Sri Lankan Samosa (Sri Lanka): Sri Lankan samosas feature a distinct spiciness and flavour influenced by the country's unique cuisine. The filling includes a blend of potatoes, green peas, onions, curry leaves, and a fiery mix of spices such as chilli powder and turmeric. They are usually deep-fried to achieve a crispy exterior.
Recipe For Traditional Indian Samosa
For the dough:
2 cups of all-purpose flour
1/2 teaspoon salt
3 tablespoons of vegetable oil
Water (as needed)
For the filling:
2 large potatoes, boiled, peeled, and mashed
1/2 cup green peas (fresh or frozen)
1 medium onion, finely chopped
2 green chillies, finely chopped
1 teaspoon ginger, grated
1 teaspoon cumin seeds
1 teaspoon coriander seeds, crushed
1/2 teaspoon turmeric powder
1/2 teaspoon red chilli powder (optional)
1/2 teaspoon garam masala
2 tablespoons fresh coriander leaves, chopped
Salt to taste
Vegetable oil for frying
For the dipping sauce:
Tamarind chutney or mint chutney (optional)

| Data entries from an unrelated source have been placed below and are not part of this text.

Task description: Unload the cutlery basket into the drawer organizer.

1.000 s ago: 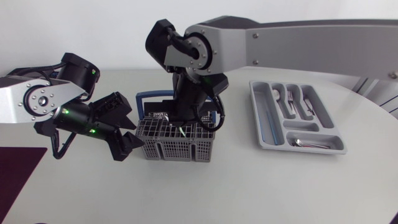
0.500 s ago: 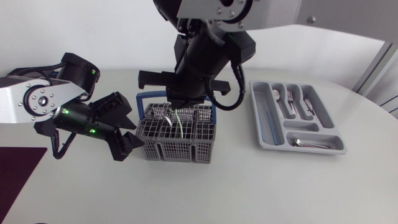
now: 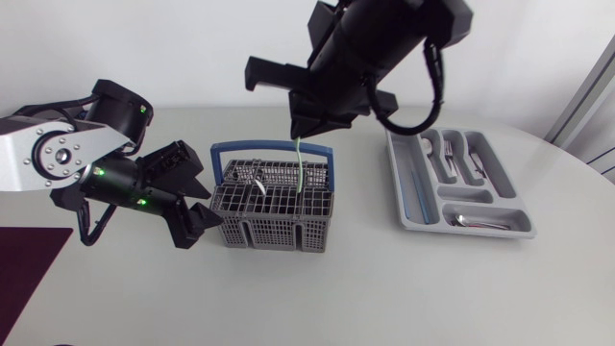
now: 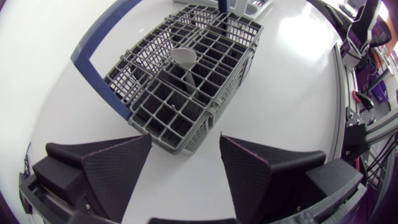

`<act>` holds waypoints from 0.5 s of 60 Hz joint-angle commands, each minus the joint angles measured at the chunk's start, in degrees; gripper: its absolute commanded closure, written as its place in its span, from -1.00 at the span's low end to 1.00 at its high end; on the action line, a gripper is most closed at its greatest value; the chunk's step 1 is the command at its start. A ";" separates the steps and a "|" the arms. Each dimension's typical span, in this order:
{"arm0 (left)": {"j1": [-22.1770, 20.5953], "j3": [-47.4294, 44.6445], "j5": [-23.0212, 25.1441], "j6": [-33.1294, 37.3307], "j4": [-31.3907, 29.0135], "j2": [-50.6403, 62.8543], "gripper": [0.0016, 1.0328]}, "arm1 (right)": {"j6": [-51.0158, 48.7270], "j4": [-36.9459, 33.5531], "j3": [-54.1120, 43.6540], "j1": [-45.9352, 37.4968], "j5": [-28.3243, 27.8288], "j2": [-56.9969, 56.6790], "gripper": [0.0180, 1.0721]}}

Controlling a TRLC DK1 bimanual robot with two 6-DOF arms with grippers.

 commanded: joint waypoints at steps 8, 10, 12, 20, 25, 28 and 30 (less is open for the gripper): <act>-0.84 0.13 0.28 0.03 -0.16 -1.12 -0.81 | -2.65 -3.93 -1.71 -4.55 1.53 -5.40 0.88; -1.01 0.04 0.28 -0.06 -0.16 -1.12 -0.81 | -3.35 -3.93 -3.03 -5.60 2.50 -6.54 0.88; -1.28 0.04 0.28 -0.06 -0.16 -1.03 -0.81 | -3.88 -3.84 -4.26 -6.75 2.76 -7.33 0.88; -2.15 0.13 0.28 -0.32 -0.07 -0.86 -0.81 | -6.08 -3.31 -10.68 -12.02 3.82 -11.02 0.88; -2.51 0.22 0.28 -0.68 0.11 -0.77 -0.81 | -7.40 -2.17 -15.33 -15.45 4.35 -13.31 0.88; -2.59 0.22 0.28 -0.76 0.20 -0.68 -0.81 | -8.27 -1.47 -17.97 -17.12 4.61 -14.45 0.88; -2.68 0.22 0.28 -0.85 0.37 -0.68 -0.81 | -8.80 -0.76 -19.82 -18.17 4.78 -15.24 0.88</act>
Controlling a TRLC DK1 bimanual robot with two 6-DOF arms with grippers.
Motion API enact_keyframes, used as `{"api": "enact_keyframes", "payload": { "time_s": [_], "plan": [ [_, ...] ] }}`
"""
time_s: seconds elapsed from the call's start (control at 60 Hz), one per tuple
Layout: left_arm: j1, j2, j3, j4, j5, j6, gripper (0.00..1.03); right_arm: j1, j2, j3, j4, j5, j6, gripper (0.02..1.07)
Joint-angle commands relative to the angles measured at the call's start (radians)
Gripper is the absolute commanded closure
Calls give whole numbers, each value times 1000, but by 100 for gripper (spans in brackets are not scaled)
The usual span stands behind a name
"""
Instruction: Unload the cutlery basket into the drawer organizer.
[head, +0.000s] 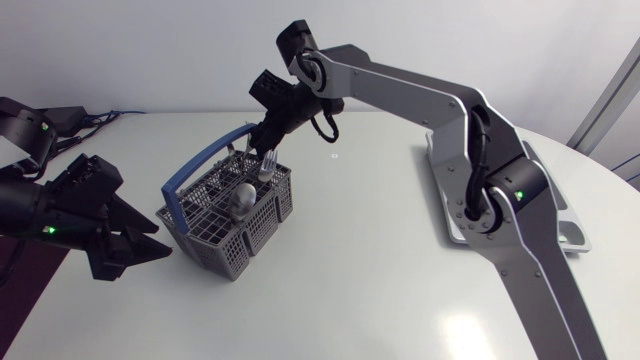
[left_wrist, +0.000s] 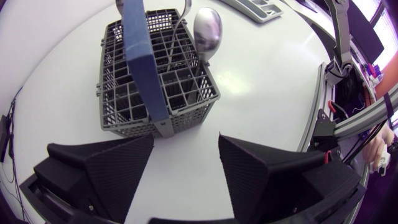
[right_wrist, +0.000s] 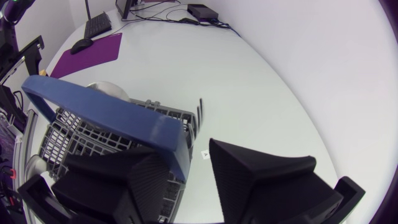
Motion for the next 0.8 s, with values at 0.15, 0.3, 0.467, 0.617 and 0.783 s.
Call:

In a large mixing bowl, combine the all-purpose flour, salt, and vegetable oil. Mix well until the mixture resembles breadcrumbs. Gradually add water and knead until you have a smooth and firm dough. Cover the dough with a damp cloth and let it rest for 15–20 minutes.
In a pan, heat some oil over medium heat. Add cumin seeds and crushed coriander seeds. Once they start to splutter, add the chopped onions and sauté until they turn translucent.
Add the green chillies, grated ginger, turmeric powder, and red chilli powder (if using). Sauté for a minute until the spices release their aroma.
Add the mashed potatoes and green peas to the pan. Mix well to combine. Stir in the garam masala, fresh coriander leaves, and salt. Cook the filling for 3–4 minutes, then remove it from the heat and let it cool.
Divide the dough into small, lemon-sized balls. Take one ball and roll it into a thin circle of about 6-7 inches in diameter. Cut the circle in half with a knife to make two semicircles.
Take one semicircle and fold it into a cone shape, overlapping the straight edges. Seal the edges by applying water to make sure the cone is tightly sealed. Fill the cone with the potato filling, ensuring it's not overfilled.
Apply water to the inner edges of the cone and press them together to seal the samosa. Repeat the process with the remaining dough and filling.
Heat vegetable oil in a deep pan or wok over medium heat. Once the oil is hot, gently slide a few samosas into the oil and fry them until they turn golden brown and crispy. Remove the fried samosas using a slotted spoon and place them on a paper towel to absorb excess oil. Repeat the frying process for the remaining samosas.
Serve the classic samosas hot with tamarind chutney or mint chutney as a dipping sauce.